Exercise brief. Among the entries below, one stretch runs from the line that contains "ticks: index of" through the line that contains "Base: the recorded". Repeat that stretch exactly, ends included, and only that.
Dataset below:
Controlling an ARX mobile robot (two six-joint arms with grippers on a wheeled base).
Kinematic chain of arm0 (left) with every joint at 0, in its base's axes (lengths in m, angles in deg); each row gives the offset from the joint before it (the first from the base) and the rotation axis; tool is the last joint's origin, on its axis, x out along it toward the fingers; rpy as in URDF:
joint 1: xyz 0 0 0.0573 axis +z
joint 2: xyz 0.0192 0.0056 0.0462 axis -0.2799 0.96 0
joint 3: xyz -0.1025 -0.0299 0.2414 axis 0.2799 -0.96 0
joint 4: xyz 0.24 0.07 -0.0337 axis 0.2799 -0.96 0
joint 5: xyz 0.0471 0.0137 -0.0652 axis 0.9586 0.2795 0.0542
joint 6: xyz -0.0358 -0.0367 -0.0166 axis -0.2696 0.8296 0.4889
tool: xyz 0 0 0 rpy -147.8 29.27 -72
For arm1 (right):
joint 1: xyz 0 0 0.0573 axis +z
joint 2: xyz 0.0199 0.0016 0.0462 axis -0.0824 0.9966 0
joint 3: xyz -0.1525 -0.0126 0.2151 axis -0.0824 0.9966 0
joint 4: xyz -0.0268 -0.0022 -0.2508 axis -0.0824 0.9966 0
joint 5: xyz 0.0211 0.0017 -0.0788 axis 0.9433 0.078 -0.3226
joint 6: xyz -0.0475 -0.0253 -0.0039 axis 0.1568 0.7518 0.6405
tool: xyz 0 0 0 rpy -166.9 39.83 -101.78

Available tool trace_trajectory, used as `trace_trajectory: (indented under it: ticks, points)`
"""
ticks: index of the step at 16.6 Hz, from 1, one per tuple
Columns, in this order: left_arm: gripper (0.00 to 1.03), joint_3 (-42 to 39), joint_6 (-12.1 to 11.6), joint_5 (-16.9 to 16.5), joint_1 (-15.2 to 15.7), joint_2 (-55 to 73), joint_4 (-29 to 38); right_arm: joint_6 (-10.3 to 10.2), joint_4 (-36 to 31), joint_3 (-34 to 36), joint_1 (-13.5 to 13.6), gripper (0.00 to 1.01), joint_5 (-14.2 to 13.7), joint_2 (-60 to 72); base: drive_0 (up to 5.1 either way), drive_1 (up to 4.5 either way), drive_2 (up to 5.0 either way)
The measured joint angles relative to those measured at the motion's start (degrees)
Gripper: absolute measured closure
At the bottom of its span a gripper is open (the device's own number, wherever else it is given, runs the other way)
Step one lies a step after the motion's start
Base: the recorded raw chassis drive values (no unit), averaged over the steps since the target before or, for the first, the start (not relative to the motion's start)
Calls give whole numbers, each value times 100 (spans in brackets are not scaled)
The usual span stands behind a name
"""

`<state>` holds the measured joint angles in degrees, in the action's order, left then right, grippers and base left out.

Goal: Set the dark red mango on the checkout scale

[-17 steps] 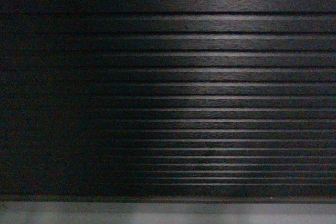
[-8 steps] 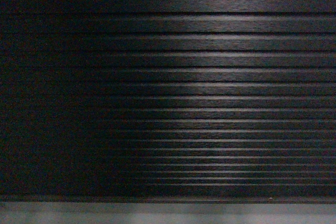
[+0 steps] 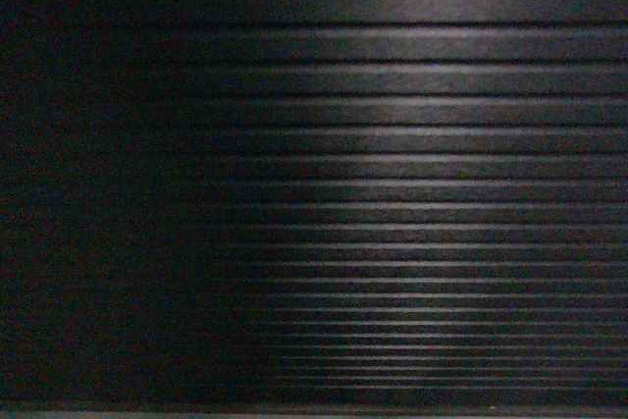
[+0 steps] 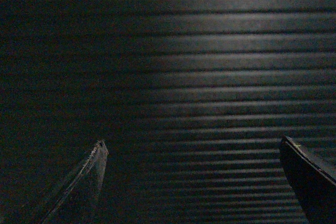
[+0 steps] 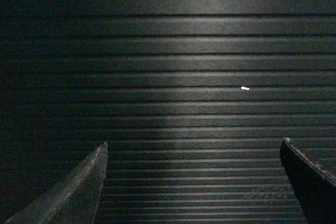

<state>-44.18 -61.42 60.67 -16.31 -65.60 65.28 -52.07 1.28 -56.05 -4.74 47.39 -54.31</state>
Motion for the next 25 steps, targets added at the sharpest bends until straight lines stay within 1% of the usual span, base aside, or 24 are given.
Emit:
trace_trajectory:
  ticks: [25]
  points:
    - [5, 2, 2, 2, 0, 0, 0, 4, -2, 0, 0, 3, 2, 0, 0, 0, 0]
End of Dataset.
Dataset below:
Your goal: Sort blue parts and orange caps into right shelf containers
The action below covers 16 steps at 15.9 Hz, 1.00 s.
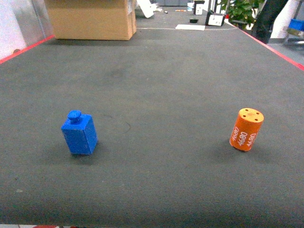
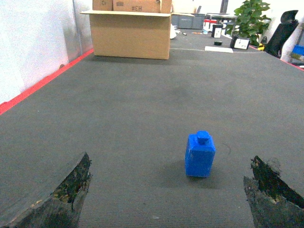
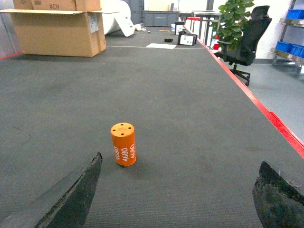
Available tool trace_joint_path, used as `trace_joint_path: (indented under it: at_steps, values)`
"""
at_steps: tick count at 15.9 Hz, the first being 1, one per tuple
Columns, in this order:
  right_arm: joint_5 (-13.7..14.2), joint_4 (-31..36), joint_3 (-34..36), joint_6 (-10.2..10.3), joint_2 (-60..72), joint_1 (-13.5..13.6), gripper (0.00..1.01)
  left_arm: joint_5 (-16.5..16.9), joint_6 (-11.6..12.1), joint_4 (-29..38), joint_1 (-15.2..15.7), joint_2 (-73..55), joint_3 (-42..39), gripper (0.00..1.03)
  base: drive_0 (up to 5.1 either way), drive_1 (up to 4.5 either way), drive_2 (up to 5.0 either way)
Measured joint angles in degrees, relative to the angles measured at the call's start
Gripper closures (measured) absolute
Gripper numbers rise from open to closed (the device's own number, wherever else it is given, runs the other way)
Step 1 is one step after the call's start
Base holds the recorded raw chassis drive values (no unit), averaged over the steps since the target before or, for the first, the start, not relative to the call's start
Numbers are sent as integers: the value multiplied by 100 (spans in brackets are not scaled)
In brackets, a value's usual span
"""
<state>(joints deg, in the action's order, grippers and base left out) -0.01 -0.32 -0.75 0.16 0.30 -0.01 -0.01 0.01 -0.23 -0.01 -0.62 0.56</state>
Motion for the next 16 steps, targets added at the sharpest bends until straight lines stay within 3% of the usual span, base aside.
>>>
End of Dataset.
Written response.
ticks: index of the step at 16.6 Hz, from 1, one per tuple
Columns, in this order: left_arm: gripper (0.00 to 1.03), joint_3 (-42 to 39), joint_6 (-12.1 to 11.6), joint_5 (-16.9 to 16.5), joint_1 (-15.2 to 15.7), joint_2 (-55 to 73), joint_4 (-29 to 38); right_arm: joint_6 (-10.3 to 10.2), joint_4 (-36 to 31), joint_3 (-34 to 36), joint_1 (-13.5 to 13.6), gripper (0.00 to 1.01), joint_5 (-14.2 to 13.7), joint_2 (-60 to 72); base: drive_0 (up to 5.1 either way), drive_1 (up to 4.5 either way), drive_2 (up to 5.0 either way)
The measured joint angles relative to those measured at the motion's start (degrees)
Gripper: absolute measured closure
At the bottom of its span a gripper is open (the device's own number, wherever else it is given, runs the other way)
Step one lies a step after the motion's start
Base: the recorded raw chassis drive values (no unit), averaged over the steps since the target before or, for the first, the start (not relative to the motion's start)

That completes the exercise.